RAW DATA:
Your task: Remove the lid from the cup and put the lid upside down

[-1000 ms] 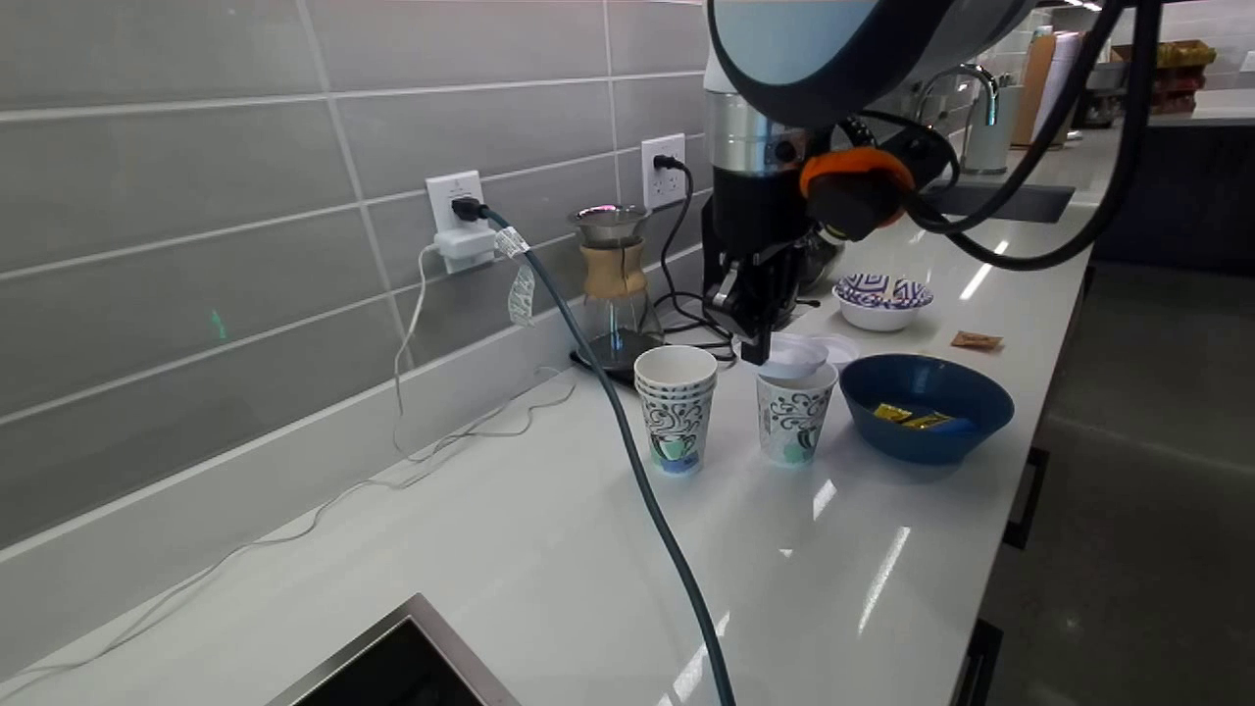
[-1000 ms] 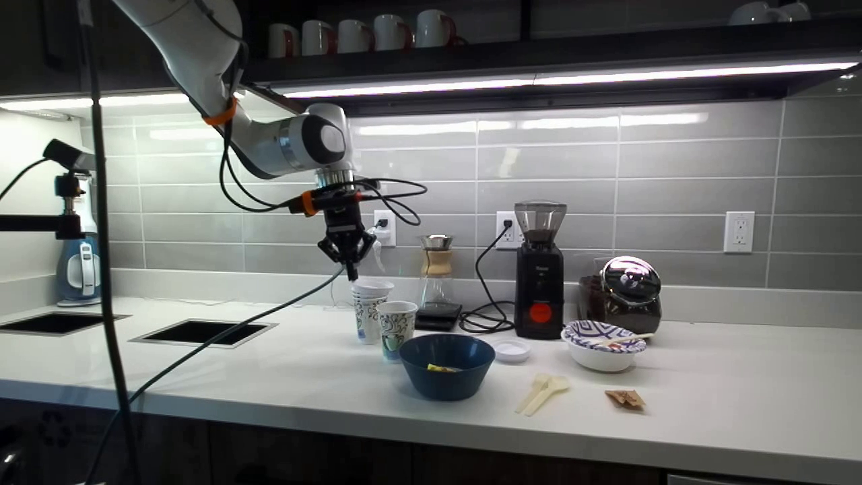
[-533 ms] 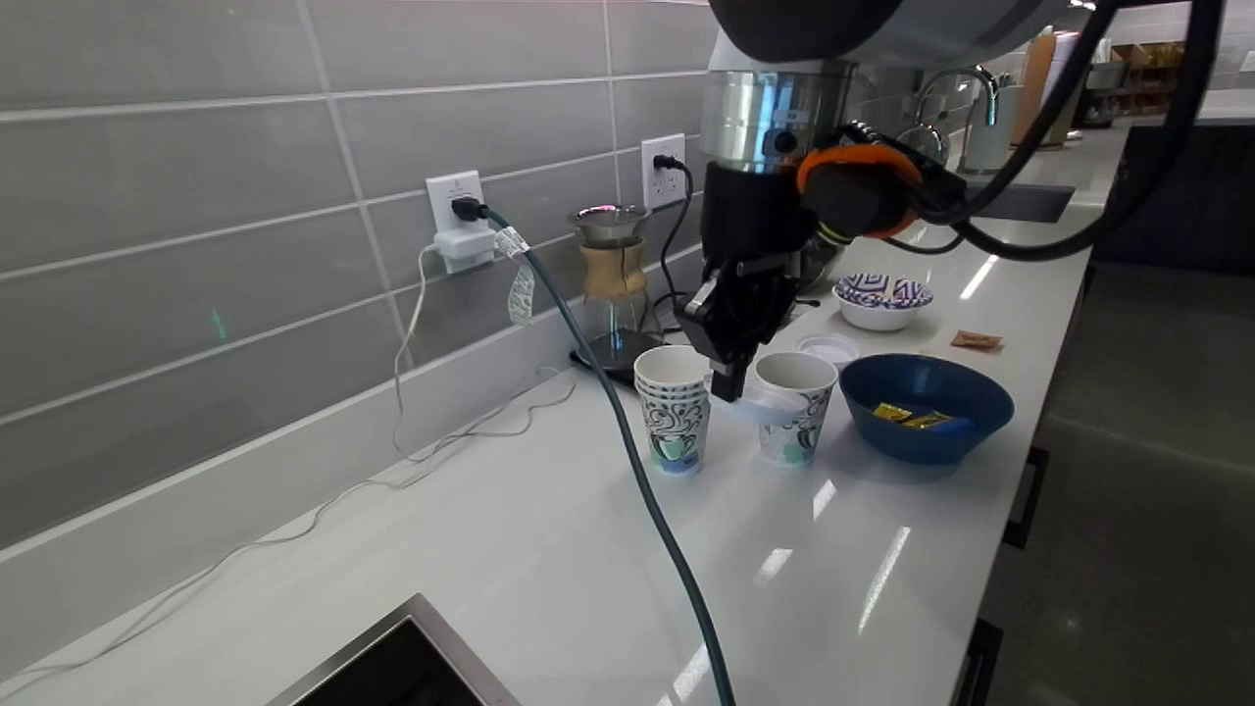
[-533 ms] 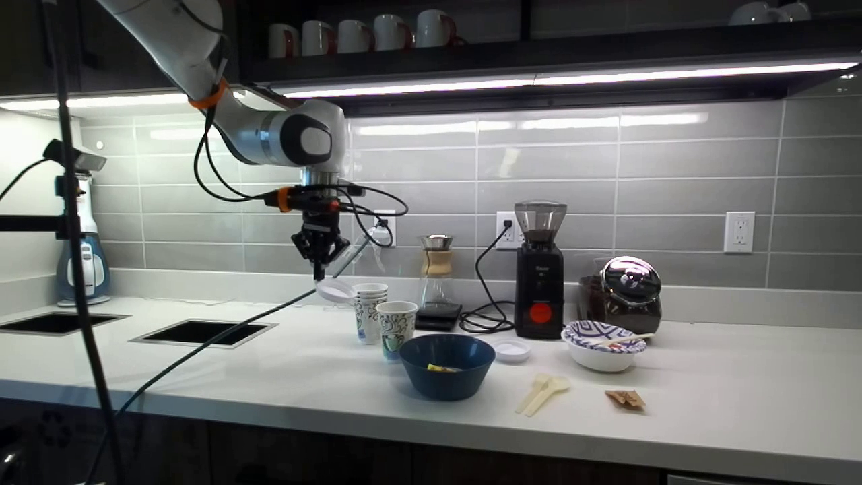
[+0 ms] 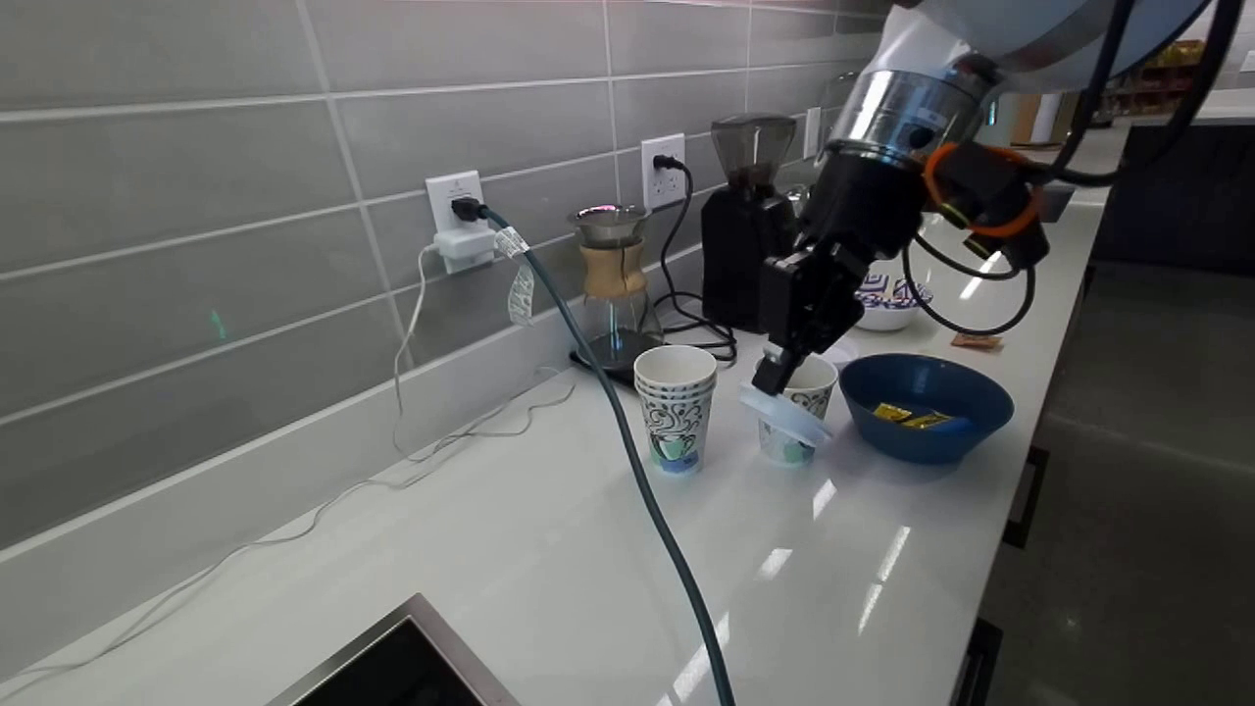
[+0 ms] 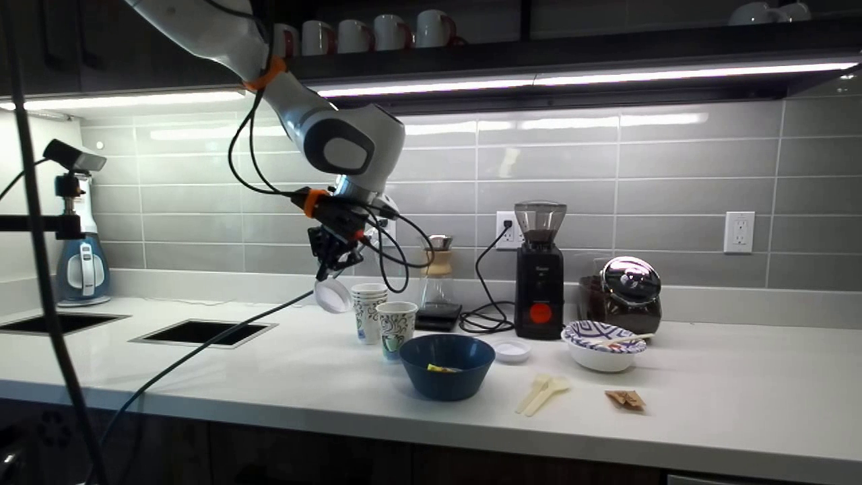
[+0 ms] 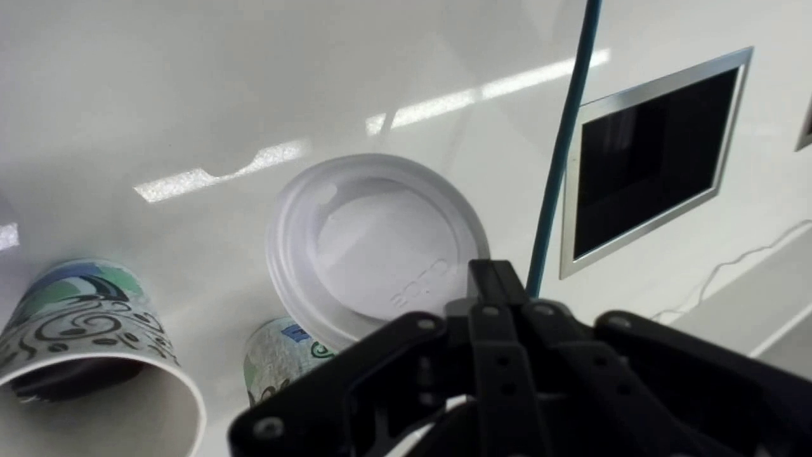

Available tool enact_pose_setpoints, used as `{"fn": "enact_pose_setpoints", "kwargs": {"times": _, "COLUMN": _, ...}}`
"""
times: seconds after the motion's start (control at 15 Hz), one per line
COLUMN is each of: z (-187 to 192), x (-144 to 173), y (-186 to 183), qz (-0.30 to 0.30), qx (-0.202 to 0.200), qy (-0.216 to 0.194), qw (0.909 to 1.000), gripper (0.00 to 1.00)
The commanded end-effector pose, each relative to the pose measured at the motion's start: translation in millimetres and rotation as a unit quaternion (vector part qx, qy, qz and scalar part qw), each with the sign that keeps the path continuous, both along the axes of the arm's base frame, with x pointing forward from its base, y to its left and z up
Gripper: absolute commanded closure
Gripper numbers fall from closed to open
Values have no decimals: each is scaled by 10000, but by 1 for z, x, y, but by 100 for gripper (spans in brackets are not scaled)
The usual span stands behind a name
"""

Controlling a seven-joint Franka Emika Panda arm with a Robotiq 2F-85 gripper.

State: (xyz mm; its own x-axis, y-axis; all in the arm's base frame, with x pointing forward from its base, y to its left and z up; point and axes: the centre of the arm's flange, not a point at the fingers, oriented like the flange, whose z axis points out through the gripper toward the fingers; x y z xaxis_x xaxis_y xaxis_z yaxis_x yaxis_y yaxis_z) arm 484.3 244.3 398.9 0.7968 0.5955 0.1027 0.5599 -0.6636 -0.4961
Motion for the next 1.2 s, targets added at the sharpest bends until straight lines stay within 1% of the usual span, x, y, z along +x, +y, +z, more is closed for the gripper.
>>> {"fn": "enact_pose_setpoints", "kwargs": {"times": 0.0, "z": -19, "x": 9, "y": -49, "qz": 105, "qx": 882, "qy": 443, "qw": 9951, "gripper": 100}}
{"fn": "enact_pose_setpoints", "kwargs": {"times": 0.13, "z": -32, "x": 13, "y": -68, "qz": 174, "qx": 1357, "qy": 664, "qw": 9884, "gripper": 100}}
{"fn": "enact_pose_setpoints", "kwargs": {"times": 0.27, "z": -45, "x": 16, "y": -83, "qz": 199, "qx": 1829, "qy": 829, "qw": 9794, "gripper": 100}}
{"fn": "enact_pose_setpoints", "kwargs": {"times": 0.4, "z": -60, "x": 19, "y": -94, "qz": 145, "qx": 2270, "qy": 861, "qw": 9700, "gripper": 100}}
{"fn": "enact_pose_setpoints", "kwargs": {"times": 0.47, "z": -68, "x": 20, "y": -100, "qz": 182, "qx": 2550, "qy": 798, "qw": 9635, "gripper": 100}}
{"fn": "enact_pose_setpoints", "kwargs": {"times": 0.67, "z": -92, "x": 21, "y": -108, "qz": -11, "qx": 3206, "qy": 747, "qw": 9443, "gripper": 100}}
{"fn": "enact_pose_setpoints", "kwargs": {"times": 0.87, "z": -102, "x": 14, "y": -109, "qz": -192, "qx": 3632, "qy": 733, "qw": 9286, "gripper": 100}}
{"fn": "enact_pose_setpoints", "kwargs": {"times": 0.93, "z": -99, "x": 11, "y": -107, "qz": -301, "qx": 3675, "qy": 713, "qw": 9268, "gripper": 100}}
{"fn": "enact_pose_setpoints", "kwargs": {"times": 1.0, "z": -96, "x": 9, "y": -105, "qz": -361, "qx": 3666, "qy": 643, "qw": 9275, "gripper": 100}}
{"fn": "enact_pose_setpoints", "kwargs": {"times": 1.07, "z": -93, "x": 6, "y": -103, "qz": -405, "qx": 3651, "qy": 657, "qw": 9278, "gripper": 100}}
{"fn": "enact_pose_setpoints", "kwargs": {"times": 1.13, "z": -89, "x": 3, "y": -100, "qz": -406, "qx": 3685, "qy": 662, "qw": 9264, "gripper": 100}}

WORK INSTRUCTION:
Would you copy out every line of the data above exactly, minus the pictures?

YOUR RESPONSE:
Your task: Remove the lid from the cup and put the lid upside down

[-1000 ms] 
[-1000 ms] 
[-533 ms] 
[-533 ms] 
[+0 ms] 
[+0 ms] 
[+0 ms] 

Available tool enact_pose_setpoints, used as `{"fn": "enact_pose_setpoints", "kwargs": {"times": _, "COLUMN": _, ...}}`
"""
times: seconds after the motion's start (control at 15 Hz), one per line
COLUMN is each of: z (-187 to 192), x (-144 to 173), y (-186 to 183), qz (-0.30 to 0.30), qx (-0.202 to 0.200), qy (-0.216 to 0.194), qw (0.909 to 1.000), gripper (0.00 to 1.00)
The commanded end-effector pose, each relative to the pose measured at the motion's start: translation in millimetres and rotation as a unit quaternion (vector part qx, qy, qz and scalar part qw), each with the sign that keeps the path continuous, both along the axes of the arm's base frame, with x pointing forward from its base, y to its left and z up
Gripper: absolute commanded closure
Gripper numbers fall from closed to open
Values have no decimals: each is scaled by 10000, but by 1 for z, x, y, but by 100 for gripper (spans in brackets are not scaled)
The usual span stands behind a name
"""

Controlling a seven-joint Franka Emika Panda arm with a Robotiq 2F-85 gripper.

State: (xyz mm; its own x-axis, y-axis; all in the arm's base frame, with x pointing forward from its base, y to its left and z up; point and axes: the centre of the arm's flange, not a point at the fingers, oriented like the flange, whose z axis points out through the gripper toward the fingers; x y z xaxis_x xaxis_y xaxis_z yaxis_x yaxis_y yaxis_z) arm 484.3 244.3 398.9 0.7968 0.5955 0.1027 0.5599 -0.6636 -0.4961
Motion for the next 1.2 s, targets added at the sharpest bends until straight lines stay within 1% of the usual span, x, y, z along +x, +y, +z, more is closed for the gripper.
>>> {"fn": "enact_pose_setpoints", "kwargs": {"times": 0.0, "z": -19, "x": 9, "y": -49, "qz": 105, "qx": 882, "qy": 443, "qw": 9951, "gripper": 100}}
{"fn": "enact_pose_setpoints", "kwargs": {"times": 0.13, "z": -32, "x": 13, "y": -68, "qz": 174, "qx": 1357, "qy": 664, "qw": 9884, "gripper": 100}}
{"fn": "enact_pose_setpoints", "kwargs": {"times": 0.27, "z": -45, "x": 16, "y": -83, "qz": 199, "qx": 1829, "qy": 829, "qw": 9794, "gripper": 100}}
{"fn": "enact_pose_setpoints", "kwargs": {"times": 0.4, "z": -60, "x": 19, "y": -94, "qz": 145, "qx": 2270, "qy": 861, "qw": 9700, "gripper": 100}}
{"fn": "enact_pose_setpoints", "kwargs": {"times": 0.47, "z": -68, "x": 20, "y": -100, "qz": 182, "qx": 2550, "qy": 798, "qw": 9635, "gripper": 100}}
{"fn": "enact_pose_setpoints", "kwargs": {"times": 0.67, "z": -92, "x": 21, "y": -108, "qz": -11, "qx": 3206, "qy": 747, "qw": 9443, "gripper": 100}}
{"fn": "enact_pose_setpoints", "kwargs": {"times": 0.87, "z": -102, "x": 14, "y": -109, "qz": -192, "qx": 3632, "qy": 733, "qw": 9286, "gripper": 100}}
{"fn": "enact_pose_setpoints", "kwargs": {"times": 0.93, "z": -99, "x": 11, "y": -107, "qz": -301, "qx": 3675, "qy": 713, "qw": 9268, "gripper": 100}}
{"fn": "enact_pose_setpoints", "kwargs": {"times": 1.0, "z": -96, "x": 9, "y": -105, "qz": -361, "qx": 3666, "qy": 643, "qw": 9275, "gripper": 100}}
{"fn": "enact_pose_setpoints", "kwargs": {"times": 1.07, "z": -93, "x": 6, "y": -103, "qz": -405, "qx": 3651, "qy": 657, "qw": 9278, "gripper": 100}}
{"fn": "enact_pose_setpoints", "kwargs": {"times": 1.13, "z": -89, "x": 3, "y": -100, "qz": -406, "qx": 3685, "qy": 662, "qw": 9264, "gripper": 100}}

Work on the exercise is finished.